Il Gio Ponti, quello che nel '53 gli faceva immaginare che casa loro sarebbe stata "leggiadra come una grande farfalla in cima alla collina". Villa Planchart, appunto, adagiata su una collina di Caracas. Tutto comincia in via Dezza 14, a Milano: è il 1953, e i coniugi Planchart hanno ottenuto, tramite l'ambasciata venezuelana, un appuntamento con Gio Ponti. Sono tutti e tre seduti attorno al tecnigrafo, la luce sfugge tra le persiane e rimbalza sul pavimento, illuminando plastici e modelli, disegni tecnici e schizzi, copie di Domus ovunque, quando Ponti domandò "bene, ditemi che cosa vi aspettate da una casa": domanda meravigliosa, decisiva, intima, che pone il tema dell'abitante come primo e imprescindibile vincolo di progetto. Anala rispose che avrebbe voluto vedere la splendida montagna Avila da ogni lato mentre il signor Planchart chiese che la sua collezione di orchidee, duemila esemplari, potesse essere completamente contenuta tra le mura della casa. Quindi, una casa senza mura, che contenesse delle orchidee e che permettesse di osservare una montagna da ogni angolo: Ponti cominciò a disegnare immediatamente. Mostrò ai coniugi un primo schizzo, una casa bassa con molteplici archi: "non mi piace" disse subito la signora Planchart, "voglio una casa moderna!".

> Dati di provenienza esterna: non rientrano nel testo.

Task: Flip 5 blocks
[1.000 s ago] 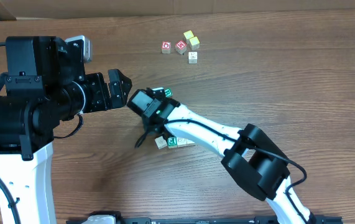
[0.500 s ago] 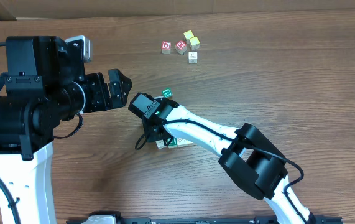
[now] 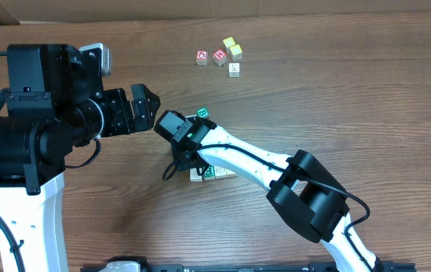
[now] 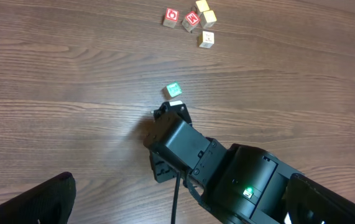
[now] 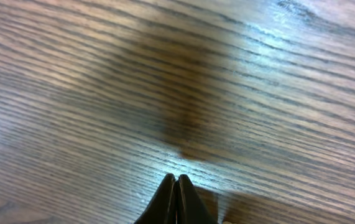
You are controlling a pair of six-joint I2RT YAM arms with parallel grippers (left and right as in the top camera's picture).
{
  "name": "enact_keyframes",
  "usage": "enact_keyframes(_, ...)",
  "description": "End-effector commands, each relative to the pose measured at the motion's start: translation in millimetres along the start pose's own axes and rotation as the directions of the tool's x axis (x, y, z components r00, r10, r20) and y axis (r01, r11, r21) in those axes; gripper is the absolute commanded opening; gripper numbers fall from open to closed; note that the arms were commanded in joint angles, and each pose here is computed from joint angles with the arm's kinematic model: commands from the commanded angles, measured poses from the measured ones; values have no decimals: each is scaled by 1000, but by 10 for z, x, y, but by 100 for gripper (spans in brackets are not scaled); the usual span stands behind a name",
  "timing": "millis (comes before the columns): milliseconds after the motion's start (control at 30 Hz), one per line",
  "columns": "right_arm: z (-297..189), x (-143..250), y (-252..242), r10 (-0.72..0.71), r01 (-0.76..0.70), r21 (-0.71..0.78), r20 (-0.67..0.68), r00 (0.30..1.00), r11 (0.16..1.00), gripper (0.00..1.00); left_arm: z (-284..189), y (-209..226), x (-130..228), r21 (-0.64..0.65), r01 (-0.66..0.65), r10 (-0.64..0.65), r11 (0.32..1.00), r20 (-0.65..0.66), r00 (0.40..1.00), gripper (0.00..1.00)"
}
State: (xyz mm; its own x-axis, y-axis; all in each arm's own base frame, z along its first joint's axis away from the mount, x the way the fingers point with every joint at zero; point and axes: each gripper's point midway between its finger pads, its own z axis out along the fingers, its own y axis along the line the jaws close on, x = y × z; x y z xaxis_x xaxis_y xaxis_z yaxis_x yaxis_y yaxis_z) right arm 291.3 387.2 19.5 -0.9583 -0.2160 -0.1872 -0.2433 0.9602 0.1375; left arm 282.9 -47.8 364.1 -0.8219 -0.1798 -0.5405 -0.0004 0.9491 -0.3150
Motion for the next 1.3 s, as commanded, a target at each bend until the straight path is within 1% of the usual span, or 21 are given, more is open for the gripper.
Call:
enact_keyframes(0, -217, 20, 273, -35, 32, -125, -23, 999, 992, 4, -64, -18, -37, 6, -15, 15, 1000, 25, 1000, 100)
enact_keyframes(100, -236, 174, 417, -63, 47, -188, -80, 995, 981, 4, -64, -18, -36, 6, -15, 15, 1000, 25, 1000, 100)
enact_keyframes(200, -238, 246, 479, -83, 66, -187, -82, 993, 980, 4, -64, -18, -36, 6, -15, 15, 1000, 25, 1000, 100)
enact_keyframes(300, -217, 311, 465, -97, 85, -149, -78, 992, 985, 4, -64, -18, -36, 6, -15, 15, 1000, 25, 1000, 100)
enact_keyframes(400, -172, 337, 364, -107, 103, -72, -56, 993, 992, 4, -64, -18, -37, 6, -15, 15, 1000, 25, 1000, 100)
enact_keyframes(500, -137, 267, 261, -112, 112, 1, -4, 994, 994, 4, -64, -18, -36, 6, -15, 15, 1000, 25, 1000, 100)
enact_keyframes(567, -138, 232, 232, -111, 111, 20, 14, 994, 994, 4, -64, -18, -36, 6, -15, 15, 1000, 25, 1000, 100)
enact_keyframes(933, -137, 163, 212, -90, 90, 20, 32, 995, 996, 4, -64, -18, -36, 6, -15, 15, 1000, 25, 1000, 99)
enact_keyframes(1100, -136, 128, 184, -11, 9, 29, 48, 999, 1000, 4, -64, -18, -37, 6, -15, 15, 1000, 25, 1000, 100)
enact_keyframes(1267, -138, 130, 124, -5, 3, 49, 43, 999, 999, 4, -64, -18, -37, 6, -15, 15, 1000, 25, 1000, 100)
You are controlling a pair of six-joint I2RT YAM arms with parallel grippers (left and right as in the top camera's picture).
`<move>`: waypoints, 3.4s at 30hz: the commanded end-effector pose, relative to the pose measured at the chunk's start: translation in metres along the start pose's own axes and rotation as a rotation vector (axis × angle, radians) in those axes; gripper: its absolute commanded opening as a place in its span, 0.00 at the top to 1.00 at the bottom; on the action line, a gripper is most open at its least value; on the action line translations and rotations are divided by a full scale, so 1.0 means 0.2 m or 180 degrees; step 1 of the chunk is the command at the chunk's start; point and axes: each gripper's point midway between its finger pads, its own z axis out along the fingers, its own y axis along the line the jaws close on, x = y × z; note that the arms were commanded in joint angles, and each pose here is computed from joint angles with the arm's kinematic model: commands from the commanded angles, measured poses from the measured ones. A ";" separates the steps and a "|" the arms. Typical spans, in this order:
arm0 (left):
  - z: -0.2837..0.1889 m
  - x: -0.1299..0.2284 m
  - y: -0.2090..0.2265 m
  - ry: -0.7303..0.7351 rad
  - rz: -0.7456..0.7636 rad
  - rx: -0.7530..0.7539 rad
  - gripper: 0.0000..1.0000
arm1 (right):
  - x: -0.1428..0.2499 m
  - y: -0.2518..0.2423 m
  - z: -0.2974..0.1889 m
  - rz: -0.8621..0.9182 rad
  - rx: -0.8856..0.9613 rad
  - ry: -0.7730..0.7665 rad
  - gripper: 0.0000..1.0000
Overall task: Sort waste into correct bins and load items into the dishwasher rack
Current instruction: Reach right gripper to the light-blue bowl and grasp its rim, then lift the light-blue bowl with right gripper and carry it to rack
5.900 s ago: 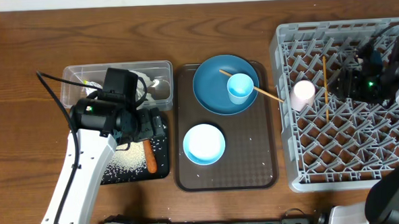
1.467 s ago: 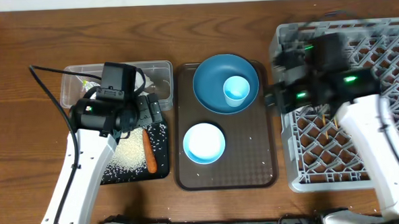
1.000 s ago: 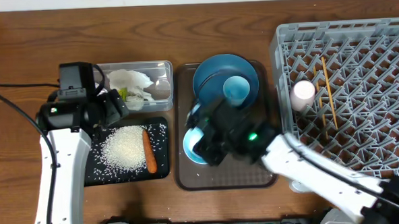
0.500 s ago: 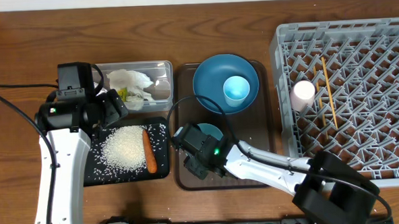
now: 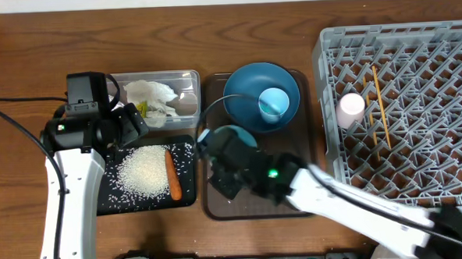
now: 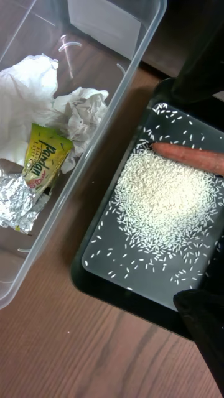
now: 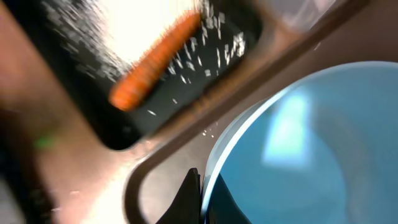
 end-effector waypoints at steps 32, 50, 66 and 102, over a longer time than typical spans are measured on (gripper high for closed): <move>-0.03 -0.03 0.01 -0.0080 -0.0013 -0.0026 0.01 | 0.15 -1.77 -1.00 0.0978 -0.1310 -0.2636 0.99; -0.03 -0.03 0.01 -0.0080 -0.0013 -0.0026 0.01 | 0.48 -2.09 -0.87 0.1593 -0.0919 -0.2690 0.99; -0.03 -0.03 0.01 -0.0080 -0.0013 -0.0026 0.01 | 0.38 -2.03 -0.92 0.1419 -0.1193 -0.2702 0.99; -0.03 -0.03 0.01 -0.0080 -0.0013 -0.0026 0.01 | 0.72 -2.32 -1.00 0.2356 -0.0890 -0.2900 0.76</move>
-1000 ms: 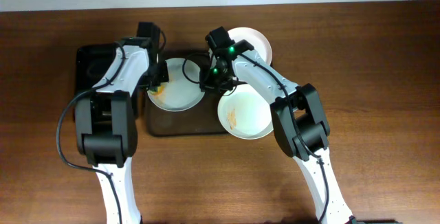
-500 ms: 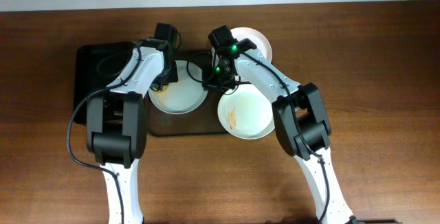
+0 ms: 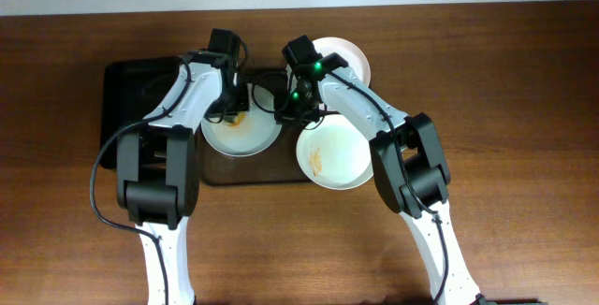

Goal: Clean dirty plates on tray and stack at the side
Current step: 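Scrub the left plate with the sponge in the left gripper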

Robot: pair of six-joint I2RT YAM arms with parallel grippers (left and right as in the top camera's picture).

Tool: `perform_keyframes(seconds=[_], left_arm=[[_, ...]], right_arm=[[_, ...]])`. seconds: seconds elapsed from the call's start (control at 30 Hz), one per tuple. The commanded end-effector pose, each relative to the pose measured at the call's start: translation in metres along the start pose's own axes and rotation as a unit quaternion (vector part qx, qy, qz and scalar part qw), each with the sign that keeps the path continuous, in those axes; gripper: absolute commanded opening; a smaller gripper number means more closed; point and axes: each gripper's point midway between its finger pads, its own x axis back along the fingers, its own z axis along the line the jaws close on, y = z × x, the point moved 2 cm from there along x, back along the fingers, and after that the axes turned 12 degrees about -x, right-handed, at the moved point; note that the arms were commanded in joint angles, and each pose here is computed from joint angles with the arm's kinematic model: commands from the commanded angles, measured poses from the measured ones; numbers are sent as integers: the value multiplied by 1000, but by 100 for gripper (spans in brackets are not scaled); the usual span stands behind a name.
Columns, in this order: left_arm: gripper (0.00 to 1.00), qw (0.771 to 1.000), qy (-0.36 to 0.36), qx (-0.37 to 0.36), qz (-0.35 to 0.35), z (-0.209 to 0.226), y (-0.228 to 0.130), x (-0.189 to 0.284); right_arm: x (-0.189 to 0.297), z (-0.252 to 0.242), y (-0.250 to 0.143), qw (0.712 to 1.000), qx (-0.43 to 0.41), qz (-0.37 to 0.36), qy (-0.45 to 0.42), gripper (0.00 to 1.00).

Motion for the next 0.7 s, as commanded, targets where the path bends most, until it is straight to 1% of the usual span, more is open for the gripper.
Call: perform_keyframes(seconds=[0.0, 0.03, 0.07, 0.1, 0.13, 0.17, 0.2, 0.23, 0.27, 0.33, 0.37, 0.4, 0.43, 0.47, 0.5, 0.53, 0.57, 0.63, 0.67], left_arm=[[1, 979, 191, 59, 50, 61, -29, -2], [1, 979, 186, 54, 65, 59, -35, -2], [1, 989, 116, 4, 93, 39, -43, -7], [1, 993, 11, -47, 109, 9, -49, -9], [1, 988, -69, -81, 115, -14, -54, -7], [1, 971, -169, -123, 117, -41, -61, 1], [1, 956, -228, -145, 112, -57, -64, 8], [1, 944, -271, -163, 96, -68, -62, 13], [1, 942, -279, -165, 81, -71, -57, 14], [1, 947, -271, -165, 44, -71, -40, 9], [1, 958, -250, -141, 27, -65, -28, 5], [1, 978, -190, -84, 16, -45, -15, -4], [1, 991, -127, -29, 6, -20, -5, -11], [1, 998, -59, 34, 10, 8, -4, -15], [1, 997, -7, 70, 17, 28, -8, -16], [1, 995, 34, 90, 25, 43, -13, -16], [1, 993, 66, 89, 42, 53, -21, -15], [1, 989, 72, 78, 105, 52, -50, -10], [1, 987, 58, 56, 136, 48, -62, -7]], right_arm=[[-11, -9, -2, 1000, 1, 9, -12, 4], [-11, -9, -2, 1000, 1, 9, -12, 4], [-11, -9, -2, 1000, 1, 9, -12, 4], [-11, -9, -2, 1000, 1, 9, -12, 4], [-11, -9, -2, 1000, 1, 9, -12, 4], [-11, -9, -2, 1000, 1, 9, -12, 4], [-11, -9, -2, 1000, 1, 9, -12, 4], [-11, -9, -2, 1000, 1, 9, -12, 4], [-11, -9, -2, 1000, 1, 9, -12, 4], [-11, -9, -2, 1000, 1, 10, -12, 4], [-11, -9, -2, 1000, 1, 10, -12, 4], [-11, -9, -2, 1000, 1, 10, -12, 4], [-11, -9, -2, 1000, 1, 10, -12, 4], [-11, -9, -2, 1000, 1, 10, -12, 4], [-11, -9, -2, 1000, 1, 10, -12, 4], [-11, -9, -2, 1000, 1, 9, -12, 4], [-11, -9, -2, 1000, 1, 9, -12, 4], [-11, -9, -2, 1000, 1, 10, -12, 4], [-11, -9, -2, 1000, 1, 9, -12, 4]])
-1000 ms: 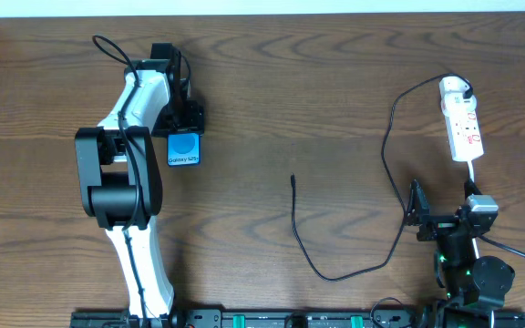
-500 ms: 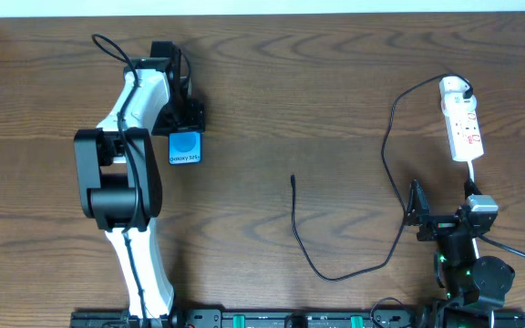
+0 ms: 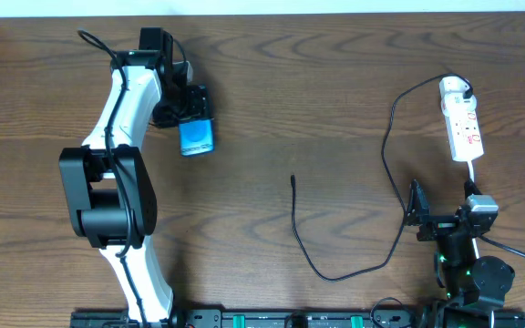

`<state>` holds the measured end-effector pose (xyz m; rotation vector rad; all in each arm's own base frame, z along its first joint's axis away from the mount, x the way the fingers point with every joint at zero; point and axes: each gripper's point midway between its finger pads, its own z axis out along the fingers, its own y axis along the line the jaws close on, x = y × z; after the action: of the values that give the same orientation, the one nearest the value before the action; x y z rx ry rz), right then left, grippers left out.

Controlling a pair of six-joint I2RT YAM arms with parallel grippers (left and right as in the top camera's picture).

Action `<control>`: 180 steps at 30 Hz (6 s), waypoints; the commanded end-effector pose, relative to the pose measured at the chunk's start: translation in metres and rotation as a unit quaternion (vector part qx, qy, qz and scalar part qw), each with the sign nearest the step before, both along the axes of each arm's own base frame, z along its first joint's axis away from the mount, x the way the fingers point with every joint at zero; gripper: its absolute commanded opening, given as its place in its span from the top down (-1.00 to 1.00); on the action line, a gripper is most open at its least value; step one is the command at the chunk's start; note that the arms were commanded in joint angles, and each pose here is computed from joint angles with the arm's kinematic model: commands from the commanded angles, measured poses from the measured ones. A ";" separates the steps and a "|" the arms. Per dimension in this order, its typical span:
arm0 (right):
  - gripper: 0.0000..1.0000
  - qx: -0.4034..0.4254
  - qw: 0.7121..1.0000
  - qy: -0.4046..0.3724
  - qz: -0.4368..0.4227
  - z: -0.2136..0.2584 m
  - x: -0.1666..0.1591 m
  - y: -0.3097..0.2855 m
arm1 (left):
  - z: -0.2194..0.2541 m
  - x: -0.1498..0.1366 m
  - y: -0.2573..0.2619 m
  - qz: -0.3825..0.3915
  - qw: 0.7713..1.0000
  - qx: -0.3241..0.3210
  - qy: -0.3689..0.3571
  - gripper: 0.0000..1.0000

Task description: Plug charger to phone and switch on socket

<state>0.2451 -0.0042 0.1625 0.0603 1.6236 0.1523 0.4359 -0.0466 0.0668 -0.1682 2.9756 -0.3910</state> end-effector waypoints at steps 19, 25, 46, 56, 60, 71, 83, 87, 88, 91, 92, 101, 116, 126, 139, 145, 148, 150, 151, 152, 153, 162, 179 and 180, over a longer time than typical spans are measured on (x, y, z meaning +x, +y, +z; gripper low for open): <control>-0.99 0.002 1.000 0.000 0.000 0.000 0.000 0.000 | 0.129 -0.018 -0.120 0.220 0.810 -0.477 0.261 0.85; -0.98 0.002 1.000 0.000 0.000 0.000 0.000 0.000 | 0.153 -0.023 -0.127 0.232 0.754 -0.520 0.328 0.85; -0.98 0.002 1.000 0.000 0.000 0.000 0.000 0.000 | 0.156 -0.024 -0.127 0.239 0.742 -0.524 0.343 0.85; -0.99 0.002 1.000 0.000 0.000 0.000 0.000 0.000 | 0.156 -0.024 -0.127 0.239 0.742 -0.524 0.343 0.85; -0.99 0.002 1.000 0.000 0.000 0.000 0.000 0.000 | 0.156 -0.024 -0.127 0.239 0.742 -0.524 0.343 0.85; -0.99 0.002 1.000 0.000 0.000 0.000 0.000 0.000 | 0.156 -0.024 -0.127 0.239 0.742 -0.524 0.343 0.85; -0.99 0.002 1.000 0.000 0.000 0.000 0.000 0.000 | 0.156 -0.024 -0.127 0.239 0.742 -0.524 0.343 0.85; -0.98 0.002 1.000 0.000 0.000 0.000 0.000 0.000 | 0.156 -0.024 -0.127 0.239 0.742 -0.524 0.343 0.85; -0.99 0.002 1.000 0.000 0.000 0.000 0.000 0.000 | 0.156 -0.024 -0.127 0.239 0.742 -0.524 0.343 0.85; -0.99 0.002 1.000 0.000 0.000 0.000 0.000 0.000 | 0.156 -0.024 -0.127 0.239 0.742 -0.524 0.343 0.85; -0.99 0.002 1.000 0.000 0.000 0.000 0.000 0.000 | 0.156 -0.024 -0.127 0.239 0.742 -0.524 0.343 0.85; -0.98 0.002 1.000 0.000 0.000 0.000 0.000 0.000 | 0.156 -0.024 -0.127 0.239 0.742 -0.524 0.343 0.85; -0.98 0.002 1.000 0.000 0.000 0.000 0.000 0.000 | 0.156 -0.024 -0.127 0.239 0.742 -0.524 0.343 0.85; -0.99 0.002 1.000 0.000 0.000 0.000 0.000 0.000 | 0.156 -0.024 -0.127 0.239 0.742 -0.524 0.343 0.85; -0.98 0.010 0.999 -0.049 -0.007 0.024 0.000 -0.002 | 0.140 -0.020 -0.123 0.263 0.764 -0.492 0.326 0.85; -0.99 0.078 0.990 -0.116 0.002 0.063 -0.005 0.000 | 0.113 -0.014 -0.113 0.302 0.798 -0.432 0.292 0.84; -0.99 0.116 0.985 -0.126 0.018 0.079 -0.009 0.004 | 0.104 -0.008 -0.109 0.309 0.813 -0.414 0.267 0.86; -0.99 0.134 0.982 -0.129 0.022 0.090 -0.011 0.005 | 0.100 -0.005 -0.107 0.313 0.821 -0.404 0.256 0.86; -0.99 0.137 0.982 -0.128 0.022 0.096 -0.012 0.005 | 0.098 -0.004 -0.107 0.315 0.824 -0.399 0.252 0.85; -0.99 0.138 0.983 -0.122 0.022 0.101 -0.012 0.005 | 0.097 -0.004 -0.108 0.315 0.827 -0.395 0.249 0.86; -0.99 0.139 0.983 -0.115 0.023 0.105 -0.011 0.006 | 0.095 -0.003 -0.108 0.316 0.831 -0.388 0.244 0.85; -0.98 0.169 0.974 0.027 0.150 0.139 0.034 0.045 | 0.083 0.003 -0.123 0.342 0.858 -0.327 0.200 0.85; -0.99 0.381 0.813 0.201 0.391 0.113 0.117 0.106 | 0.147 0.003 -0.101 0.386 0.864 -0.311 0.086 0.86; -0.99 0.387 0.810 0.208 0.389 0.108 0.120 0.110 | 0.148 0.003 -0.101 0.387 0.864 -0.311 0.086 0.86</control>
<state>0.3641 0.0907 0.2763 -0.0299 1.7775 1.3834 0.4374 -0.1509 0.1960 -1.4546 2.5460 -1.2064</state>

Così, manifestato anche l'ultimo vincolo, adesso si poteva cominciare a progettare. E il secondo schizzo, questa volta tracciato con più attenzione e cura, lascia partire i Planchart consapevoli che stanno per realizzare la casa della loro vita. Da questo momento in poi il progetto diventa poesia, intima relazione tra l'architetto e i committenti, tra cui si instaura un rapporto epistolare, e non solo. Lettere, telegrammi e dispacci capaci di raggiungere i Planchart ovunque: anche sulla nave Stella Polaris, mentre i coniugi stavano raggiungendo Capo Nord. Più di cinquecento comunicazioni che promettevano, anticipavano, raccontavano ogni istante progettuale che attraversava lo studio di via Dezza e la creatività del maestro. E come poesia, l'abitante che entra nella casa viene stordito dal profumo delle orchidee, ancor prima che dall'architettura e dalle opere d'arte in essa contenute. Gli orchideari sono altrove, raggiungibili attraverso un lungo cammino, autentica promenade, mentre le orchidee fiorite sono sistemate ovunque all'interno della casa: in una staffetta continua tra nuova fioritura e appassitura. Ponti ideò delle 'fioriere' e dei "giardini portatili", vassoi metallici che si integravano, e incastravano, nell'impaginato dei pavimenti, rendendo l'elemento floreale parte materica e costruttiva dell'intera casa: vero inno all'arte totale. Violentemente riapriamo gli occhi, e il profumo dei fiori lascia spazio alla realtà raccontata da Fulvio Irace che, nel descrivere Caracas di notte, parla di "una carbonella ardente, scenario da catastrofe atomica che inghiotte l'abitato e conferisce a El Cerrito l'immagine di inaspettato e precario rifiuto dall'urgenza del fuoco". Le favelas hanno divorato la megalopoli, assediando così sparute e precarie zattere di bellezza. La diamantina, altro piccolo gioiello di Ponti, è già stata distrutta: per lasciare spazio alla cieca speculazione. E allora, per respingere l'orrore del presente, è ancora bello chiudere gli occhi e provare a ripensare a quel tempo: in cui l'architettura di una casa era come una storia raccontata in poesia, intenso rapporto tra un architetto milanese e due coniugi venezuelani, illuminati e appassionati di fiori. E che poi, in quella casa, ci vissero per moltissimi anni, felici e contenti.